WHAT YOU SHOULD DO>
Using the entries that follow, please report how many lines contain the word "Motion", with no other words.

GIVEN ENTRIES>
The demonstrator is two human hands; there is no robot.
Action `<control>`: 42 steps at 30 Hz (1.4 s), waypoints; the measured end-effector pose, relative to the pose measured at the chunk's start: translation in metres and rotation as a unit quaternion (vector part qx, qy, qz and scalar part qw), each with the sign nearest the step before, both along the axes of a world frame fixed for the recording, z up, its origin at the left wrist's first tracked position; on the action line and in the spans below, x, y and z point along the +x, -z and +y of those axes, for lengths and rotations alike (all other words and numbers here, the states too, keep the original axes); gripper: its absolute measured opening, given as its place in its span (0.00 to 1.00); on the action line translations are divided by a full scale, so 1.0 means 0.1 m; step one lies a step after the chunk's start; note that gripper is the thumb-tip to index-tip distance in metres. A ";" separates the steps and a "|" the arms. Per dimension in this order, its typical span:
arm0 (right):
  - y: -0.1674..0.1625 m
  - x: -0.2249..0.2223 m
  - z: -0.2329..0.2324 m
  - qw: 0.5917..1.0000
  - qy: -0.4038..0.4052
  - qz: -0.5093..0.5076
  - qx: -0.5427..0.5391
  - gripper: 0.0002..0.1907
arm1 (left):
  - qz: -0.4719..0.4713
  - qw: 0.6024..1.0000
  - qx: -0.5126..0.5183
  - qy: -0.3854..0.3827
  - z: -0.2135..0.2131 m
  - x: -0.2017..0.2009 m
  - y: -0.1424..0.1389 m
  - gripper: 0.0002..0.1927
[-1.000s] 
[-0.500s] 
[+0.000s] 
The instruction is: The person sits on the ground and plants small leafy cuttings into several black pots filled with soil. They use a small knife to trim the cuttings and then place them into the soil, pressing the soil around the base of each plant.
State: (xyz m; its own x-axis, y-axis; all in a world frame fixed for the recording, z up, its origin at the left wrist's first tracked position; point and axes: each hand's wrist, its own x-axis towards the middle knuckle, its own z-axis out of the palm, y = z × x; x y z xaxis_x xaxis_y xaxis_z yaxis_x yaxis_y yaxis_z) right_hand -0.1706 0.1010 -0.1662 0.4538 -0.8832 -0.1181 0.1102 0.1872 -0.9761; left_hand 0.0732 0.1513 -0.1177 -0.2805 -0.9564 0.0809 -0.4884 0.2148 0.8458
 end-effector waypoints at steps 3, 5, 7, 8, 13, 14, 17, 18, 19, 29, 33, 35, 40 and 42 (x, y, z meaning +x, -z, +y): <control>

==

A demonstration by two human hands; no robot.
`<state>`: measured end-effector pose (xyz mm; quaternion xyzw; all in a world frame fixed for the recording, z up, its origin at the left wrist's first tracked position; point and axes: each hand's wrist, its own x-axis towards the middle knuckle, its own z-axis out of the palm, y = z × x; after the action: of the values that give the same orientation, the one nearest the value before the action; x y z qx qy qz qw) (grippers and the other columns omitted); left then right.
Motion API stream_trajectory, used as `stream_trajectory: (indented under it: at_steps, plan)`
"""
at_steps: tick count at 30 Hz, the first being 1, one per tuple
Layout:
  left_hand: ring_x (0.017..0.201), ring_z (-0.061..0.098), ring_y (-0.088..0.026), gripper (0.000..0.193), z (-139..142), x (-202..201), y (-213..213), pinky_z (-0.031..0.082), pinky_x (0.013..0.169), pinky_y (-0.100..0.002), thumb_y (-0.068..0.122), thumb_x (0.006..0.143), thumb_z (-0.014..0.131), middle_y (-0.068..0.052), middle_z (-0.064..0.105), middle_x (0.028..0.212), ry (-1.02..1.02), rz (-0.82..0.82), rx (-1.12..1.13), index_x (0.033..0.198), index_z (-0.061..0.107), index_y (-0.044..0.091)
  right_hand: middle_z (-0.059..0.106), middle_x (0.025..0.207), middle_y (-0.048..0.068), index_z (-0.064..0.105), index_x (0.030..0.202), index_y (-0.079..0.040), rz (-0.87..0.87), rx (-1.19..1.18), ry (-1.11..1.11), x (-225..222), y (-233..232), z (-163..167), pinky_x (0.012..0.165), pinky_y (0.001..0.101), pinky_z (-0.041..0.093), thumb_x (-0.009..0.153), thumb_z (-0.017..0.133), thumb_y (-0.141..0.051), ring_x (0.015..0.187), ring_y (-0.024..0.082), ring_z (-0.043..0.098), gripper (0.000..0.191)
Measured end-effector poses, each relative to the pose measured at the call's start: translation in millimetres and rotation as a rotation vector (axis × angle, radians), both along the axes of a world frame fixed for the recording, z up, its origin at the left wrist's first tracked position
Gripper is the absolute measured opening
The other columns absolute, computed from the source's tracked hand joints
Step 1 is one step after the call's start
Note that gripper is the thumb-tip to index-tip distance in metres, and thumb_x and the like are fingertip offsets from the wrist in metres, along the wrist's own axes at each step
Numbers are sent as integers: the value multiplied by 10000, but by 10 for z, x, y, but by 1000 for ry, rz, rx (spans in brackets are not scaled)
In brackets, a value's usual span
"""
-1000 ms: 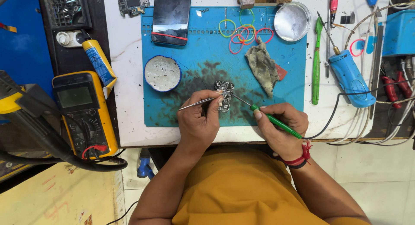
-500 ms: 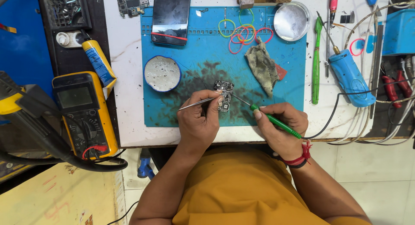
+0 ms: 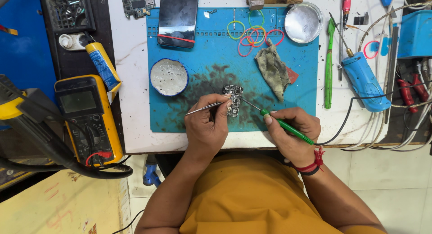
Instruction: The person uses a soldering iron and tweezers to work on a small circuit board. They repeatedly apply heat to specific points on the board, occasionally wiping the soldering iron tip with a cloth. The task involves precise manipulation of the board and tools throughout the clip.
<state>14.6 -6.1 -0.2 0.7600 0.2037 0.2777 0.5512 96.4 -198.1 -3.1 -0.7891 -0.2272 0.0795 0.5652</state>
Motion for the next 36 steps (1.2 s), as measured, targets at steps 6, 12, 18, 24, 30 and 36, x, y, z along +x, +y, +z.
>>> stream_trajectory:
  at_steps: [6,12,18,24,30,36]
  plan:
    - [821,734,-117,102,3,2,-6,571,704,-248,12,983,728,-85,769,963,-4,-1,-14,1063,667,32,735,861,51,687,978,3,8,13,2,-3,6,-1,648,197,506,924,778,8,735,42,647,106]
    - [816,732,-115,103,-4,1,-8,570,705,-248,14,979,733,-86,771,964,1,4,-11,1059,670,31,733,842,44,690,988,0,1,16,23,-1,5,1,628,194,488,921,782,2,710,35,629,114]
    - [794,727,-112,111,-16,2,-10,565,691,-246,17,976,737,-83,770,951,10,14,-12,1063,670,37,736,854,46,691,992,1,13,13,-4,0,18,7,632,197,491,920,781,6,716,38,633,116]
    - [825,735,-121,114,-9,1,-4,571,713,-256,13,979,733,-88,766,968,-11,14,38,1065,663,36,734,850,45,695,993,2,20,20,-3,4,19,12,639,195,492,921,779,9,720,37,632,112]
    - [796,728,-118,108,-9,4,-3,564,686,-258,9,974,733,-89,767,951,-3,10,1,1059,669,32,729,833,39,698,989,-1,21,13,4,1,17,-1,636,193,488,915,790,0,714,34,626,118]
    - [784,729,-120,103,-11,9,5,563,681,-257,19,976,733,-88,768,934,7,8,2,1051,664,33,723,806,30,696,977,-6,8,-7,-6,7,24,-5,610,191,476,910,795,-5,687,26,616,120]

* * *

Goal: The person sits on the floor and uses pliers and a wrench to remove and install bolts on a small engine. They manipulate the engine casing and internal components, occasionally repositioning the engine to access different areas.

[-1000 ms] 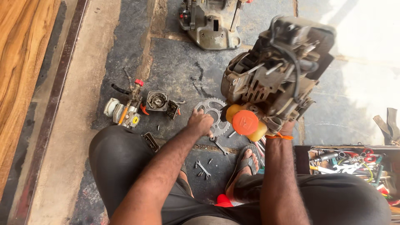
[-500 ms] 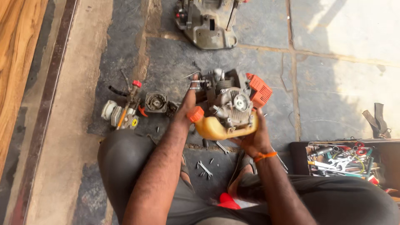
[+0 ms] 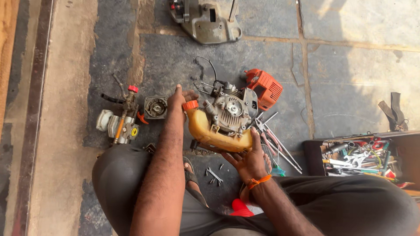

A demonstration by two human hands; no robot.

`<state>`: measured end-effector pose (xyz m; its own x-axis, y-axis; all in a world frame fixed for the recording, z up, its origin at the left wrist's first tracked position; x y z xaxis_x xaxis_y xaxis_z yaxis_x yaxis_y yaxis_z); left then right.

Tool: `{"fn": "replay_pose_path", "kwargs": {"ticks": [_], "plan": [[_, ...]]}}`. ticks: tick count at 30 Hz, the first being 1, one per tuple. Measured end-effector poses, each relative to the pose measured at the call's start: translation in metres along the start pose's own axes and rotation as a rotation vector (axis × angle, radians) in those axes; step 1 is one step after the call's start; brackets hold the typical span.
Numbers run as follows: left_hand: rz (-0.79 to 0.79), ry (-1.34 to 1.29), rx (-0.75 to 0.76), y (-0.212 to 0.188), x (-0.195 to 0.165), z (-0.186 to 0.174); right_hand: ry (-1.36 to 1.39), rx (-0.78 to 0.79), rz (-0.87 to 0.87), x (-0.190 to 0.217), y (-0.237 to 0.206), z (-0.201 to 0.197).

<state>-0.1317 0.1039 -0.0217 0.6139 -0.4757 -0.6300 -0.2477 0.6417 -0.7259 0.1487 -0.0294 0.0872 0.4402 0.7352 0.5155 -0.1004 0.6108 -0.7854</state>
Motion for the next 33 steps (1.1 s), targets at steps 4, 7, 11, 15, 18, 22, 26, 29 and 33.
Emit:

ANSWER SPACE>
3